## [Work instruction]
Below are lines of data; restate word for word those running from the line containing "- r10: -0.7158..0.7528" to the line containing "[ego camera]", inclusive, and no others.

________________________________________

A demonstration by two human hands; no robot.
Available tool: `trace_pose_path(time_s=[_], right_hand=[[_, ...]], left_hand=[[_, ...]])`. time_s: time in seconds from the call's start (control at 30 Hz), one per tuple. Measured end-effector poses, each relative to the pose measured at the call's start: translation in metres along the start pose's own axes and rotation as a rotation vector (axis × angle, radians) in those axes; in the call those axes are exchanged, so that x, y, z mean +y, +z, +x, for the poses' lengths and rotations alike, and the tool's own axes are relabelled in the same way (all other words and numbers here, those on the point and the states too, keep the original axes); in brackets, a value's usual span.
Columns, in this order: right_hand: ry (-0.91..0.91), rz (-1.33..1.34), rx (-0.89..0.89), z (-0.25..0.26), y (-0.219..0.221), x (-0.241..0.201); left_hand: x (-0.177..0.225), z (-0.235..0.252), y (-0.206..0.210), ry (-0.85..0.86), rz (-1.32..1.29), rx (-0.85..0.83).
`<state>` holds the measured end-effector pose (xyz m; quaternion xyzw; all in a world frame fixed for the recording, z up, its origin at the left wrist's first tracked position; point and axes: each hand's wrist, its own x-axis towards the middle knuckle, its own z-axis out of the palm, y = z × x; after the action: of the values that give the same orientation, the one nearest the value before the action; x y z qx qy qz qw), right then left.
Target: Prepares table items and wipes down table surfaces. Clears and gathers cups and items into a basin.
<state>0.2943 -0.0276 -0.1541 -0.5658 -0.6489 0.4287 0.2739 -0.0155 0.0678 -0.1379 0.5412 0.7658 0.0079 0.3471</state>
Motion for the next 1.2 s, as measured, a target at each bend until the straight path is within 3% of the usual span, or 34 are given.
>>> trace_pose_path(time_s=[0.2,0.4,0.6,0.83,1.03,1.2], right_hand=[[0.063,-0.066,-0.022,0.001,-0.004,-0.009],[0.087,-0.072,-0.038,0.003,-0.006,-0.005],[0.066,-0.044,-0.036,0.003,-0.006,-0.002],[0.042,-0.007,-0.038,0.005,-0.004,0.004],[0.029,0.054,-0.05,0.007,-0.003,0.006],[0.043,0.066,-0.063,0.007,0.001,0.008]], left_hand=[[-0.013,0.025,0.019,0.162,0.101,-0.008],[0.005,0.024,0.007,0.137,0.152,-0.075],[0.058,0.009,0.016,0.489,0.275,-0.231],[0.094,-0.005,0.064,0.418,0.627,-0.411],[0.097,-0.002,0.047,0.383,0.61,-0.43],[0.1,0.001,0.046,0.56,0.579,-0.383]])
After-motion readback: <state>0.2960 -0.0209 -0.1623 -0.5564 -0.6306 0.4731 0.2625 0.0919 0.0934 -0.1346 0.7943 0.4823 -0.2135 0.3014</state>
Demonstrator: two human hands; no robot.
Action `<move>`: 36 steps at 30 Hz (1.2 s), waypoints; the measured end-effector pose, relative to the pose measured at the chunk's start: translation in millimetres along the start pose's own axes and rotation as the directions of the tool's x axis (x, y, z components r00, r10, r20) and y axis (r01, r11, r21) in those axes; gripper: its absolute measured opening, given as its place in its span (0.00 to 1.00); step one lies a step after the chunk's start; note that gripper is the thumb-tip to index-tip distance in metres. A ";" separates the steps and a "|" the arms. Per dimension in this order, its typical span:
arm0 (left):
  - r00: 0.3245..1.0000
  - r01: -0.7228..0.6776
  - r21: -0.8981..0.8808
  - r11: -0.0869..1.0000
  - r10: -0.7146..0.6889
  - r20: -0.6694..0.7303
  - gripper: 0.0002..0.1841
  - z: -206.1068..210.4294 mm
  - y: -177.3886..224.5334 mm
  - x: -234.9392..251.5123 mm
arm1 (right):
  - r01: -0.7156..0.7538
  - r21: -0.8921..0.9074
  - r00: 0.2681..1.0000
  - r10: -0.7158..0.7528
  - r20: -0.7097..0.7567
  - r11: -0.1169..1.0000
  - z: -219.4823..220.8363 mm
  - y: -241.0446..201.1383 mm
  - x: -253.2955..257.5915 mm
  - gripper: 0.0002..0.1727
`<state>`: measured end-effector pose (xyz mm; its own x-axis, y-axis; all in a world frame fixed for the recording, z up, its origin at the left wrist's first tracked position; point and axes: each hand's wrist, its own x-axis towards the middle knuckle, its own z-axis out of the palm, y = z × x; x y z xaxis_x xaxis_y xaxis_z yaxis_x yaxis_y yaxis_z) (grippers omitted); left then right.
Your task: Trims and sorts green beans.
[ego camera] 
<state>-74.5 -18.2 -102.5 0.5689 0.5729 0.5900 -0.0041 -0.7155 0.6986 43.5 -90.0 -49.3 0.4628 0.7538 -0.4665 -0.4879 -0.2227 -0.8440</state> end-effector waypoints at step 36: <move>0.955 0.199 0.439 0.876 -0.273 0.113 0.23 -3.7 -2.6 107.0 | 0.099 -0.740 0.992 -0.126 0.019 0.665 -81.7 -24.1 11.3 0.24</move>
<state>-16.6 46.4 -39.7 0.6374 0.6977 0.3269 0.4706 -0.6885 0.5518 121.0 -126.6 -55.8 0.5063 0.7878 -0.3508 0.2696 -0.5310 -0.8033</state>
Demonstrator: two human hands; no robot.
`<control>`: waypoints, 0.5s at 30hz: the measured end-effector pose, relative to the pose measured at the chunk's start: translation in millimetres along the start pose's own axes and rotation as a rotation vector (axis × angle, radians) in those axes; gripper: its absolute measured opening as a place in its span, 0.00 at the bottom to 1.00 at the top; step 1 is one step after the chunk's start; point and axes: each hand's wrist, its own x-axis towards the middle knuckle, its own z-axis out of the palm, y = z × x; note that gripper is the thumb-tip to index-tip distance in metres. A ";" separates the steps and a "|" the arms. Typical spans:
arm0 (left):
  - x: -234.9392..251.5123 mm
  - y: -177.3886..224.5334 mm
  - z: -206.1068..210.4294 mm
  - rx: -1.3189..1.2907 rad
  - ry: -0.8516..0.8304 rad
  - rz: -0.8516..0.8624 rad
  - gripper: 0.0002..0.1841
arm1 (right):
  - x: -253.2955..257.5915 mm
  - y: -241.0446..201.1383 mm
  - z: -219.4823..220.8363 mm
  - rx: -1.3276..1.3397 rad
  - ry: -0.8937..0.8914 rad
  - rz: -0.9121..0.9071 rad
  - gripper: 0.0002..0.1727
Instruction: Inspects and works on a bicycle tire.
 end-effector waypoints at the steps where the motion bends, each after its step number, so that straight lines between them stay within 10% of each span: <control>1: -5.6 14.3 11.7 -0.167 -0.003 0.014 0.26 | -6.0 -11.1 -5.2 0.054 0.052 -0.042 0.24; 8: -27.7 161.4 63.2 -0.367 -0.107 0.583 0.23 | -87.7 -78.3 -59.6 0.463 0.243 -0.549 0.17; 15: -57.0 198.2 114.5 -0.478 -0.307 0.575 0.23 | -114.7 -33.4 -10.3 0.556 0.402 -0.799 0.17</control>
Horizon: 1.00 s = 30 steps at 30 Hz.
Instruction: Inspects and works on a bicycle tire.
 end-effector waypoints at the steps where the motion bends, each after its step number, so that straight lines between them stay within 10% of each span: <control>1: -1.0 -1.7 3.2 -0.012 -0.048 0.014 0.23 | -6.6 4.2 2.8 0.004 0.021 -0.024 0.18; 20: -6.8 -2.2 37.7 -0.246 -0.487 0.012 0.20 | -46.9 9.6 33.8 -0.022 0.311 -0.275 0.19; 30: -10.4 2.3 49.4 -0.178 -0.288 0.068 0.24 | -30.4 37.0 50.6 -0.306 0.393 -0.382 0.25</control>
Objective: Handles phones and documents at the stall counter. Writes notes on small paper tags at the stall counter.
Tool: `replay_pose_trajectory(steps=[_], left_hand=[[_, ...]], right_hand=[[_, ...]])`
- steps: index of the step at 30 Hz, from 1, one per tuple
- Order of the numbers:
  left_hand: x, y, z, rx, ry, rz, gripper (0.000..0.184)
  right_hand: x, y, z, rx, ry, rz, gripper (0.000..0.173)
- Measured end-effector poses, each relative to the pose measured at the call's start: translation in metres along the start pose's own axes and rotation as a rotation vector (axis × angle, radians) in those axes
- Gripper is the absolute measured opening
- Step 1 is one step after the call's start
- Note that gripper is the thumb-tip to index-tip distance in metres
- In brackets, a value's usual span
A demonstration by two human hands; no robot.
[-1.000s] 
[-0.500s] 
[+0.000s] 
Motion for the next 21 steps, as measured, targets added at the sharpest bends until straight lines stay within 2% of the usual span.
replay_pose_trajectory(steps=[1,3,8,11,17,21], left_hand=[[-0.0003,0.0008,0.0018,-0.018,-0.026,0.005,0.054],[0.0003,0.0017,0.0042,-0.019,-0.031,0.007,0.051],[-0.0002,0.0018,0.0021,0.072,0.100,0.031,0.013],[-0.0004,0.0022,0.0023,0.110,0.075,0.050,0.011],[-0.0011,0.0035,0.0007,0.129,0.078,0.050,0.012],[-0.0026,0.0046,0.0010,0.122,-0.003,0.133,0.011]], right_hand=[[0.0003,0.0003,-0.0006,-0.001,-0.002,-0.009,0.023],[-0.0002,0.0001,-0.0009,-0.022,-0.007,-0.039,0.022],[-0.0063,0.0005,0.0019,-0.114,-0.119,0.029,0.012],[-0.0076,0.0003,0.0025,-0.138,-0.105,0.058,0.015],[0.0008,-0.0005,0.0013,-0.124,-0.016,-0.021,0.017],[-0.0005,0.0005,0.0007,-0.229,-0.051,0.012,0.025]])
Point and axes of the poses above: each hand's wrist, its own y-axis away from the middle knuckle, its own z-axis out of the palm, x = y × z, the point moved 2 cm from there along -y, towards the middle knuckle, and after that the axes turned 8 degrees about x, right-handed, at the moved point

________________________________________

## [Task output]
  - r10: -0.7158..0.7528
  - r20: -0.7097..0.7567
  - r11: -0.1169..1.0000
  - z: -219.4823..220.8363 mm
  - y: -241.0446..201.1383 mm
  - x: -253.2955..257.5915 mm
  - gripper: 0.0002..0.1727
`<state>`: measured end-effector pose (xyz mm; its own x-axis, y-axis; all in a world frame fixed for the recording, z up, its origin at the left wrist's first tracked position; point and axes: each hand's wrist, its own x-axis towards the middle knuckle, its own z-axis out of the palm, y = z × x; x y z xaxis_x xaxis_y xaxis_z yaxis_x yaxis_y yaxis_z) (grippers omitted); left then right.
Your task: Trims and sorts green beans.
[ego camera] 

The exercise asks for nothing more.